*What you have to do*
For the data below, give again exactly the lines from the one containing "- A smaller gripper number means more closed" through the one containing "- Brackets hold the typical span", both ends included, and no others.

*Information provided*
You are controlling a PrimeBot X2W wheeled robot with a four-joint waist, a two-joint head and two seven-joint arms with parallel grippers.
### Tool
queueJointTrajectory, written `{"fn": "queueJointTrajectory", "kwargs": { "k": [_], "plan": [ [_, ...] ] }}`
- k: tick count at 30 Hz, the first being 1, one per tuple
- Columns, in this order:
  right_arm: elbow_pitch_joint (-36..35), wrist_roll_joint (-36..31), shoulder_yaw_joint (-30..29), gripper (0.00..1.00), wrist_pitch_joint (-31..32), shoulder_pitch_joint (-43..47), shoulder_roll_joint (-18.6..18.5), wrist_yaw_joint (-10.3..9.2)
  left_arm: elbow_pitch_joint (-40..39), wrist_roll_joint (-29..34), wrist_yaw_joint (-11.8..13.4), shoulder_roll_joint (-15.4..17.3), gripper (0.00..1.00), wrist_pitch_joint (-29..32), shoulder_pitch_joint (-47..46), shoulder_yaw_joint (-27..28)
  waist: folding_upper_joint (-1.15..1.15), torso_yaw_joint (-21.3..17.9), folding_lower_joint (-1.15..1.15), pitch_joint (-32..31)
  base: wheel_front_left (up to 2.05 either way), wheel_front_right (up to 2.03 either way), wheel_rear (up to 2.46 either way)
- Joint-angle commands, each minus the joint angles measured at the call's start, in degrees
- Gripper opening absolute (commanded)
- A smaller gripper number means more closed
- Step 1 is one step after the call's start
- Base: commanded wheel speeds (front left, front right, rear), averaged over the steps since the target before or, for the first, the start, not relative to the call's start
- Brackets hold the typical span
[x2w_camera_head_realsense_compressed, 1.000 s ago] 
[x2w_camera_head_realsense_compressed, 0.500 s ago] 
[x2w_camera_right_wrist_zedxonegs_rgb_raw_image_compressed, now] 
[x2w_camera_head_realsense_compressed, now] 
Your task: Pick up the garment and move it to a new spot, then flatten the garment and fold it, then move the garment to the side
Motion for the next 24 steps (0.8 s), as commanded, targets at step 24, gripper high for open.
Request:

*Solution for this problem*
- A smaller gripper number means more closed
- Step 1 is one step after the call's start
- Base: commanded wheel speeds (front left, front right, rear), averaged over the steps since the target before or, for the first, the start, not relative to the call's start
- Brackets hold the typical span

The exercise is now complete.